***** DATA BELOW
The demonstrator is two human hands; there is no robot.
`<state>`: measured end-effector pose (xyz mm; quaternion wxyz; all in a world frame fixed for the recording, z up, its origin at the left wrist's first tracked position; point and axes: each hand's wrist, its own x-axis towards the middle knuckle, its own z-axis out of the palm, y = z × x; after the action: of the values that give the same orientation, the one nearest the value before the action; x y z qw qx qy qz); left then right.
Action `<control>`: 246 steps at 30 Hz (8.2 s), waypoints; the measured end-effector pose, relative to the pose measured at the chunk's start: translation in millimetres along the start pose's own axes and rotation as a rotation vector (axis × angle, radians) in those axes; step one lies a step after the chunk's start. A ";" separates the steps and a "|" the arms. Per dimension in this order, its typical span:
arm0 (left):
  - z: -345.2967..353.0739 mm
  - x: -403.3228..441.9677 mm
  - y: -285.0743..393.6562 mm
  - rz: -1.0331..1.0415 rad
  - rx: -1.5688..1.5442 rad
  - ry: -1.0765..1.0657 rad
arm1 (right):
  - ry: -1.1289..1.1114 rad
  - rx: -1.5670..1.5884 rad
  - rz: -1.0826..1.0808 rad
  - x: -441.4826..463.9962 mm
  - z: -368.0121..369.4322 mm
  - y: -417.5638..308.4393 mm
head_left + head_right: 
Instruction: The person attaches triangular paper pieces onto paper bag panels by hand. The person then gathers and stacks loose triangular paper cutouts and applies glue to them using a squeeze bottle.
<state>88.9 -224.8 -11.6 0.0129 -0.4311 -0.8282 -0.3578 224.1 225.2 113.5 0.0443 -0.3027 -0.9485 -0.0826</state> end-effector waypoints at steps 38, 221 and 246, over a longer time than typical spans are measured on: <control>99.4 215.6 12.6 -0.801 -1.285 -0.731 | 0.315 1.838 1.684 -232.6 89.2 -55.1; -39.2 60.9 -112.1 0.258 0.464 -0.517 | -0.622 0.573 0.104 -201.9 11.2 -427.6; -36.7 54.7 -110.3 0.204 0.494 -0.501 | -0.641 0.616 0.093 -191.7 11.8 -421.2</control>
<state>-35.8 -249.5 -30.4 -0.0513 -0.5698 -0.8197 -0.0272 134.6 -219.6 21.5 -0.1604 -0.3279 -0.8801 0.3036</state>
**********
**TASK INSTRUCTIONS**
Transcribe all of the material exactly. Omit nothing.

**RESULT FOR THIS EXERCISE**
The demonstrator is two human hands; there is no robot.
`<state>`: measured end-effector pose (xyz mm; quaternion wxyz; all in a world frame fixed for the recording, z up, its origin at the left wrist's first tracked position; point and axes: each hand's wrist, its own x-axis towards the middle knuckle, its own z-axis out of the palm, y = z × x; after the action: of the values that give the same orientation, the one nearest the value before the action; x y z qw qx qy qz); left then right.
Action `<control>`: 246 steps at 30 Hz (8.2 s), waypoints; the measured end-effector pose, relative to the pose measured at the chunk's start: translation in millimetres along the start pose's own axes and rotation as a rotation vector (axis × angle, radians) in those axes; step one lies a step after the chunk's start. A ";" separates the steps and a "|" the arms. Per dimension in this order, its typical span:
arm0 (left):
  - z: -345.2967..353.0739 mm
  - x: -403.3228..441.9677 mm
  - y: -285.0743..393.6562 mm
  - rz: -1.0331..1.0415 rad
  - rx: -1.5688..1.5442 rad
  - ry: -1.0765..1.0657 rad
arm1 (right):
  - ry: -1.1289..1.1114 rad
  - rx: -1.5670..1.5884 rad
  - rz: -1.0826..1.0808 rad
  - x: -441.4826..463.9962 mm
  - z: -368.0121..369.4322 mm
  - y: -417.5638..308.4393 mm
head_left + head_right: 
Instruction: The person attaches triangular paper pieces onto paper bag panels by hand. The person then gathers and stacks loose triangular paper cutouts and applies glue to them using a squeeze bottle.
<state>88.9 -224.8 -11.6 0.0129 -0.4311 -0.8282 -0.3578 224.1 225.2 113.5 0.0443 -0.3027 -0.9485 -0.0826</state> end-effector waypoints at steps 38, 221 and 246, over a longer time than typical spans are measured on: <control>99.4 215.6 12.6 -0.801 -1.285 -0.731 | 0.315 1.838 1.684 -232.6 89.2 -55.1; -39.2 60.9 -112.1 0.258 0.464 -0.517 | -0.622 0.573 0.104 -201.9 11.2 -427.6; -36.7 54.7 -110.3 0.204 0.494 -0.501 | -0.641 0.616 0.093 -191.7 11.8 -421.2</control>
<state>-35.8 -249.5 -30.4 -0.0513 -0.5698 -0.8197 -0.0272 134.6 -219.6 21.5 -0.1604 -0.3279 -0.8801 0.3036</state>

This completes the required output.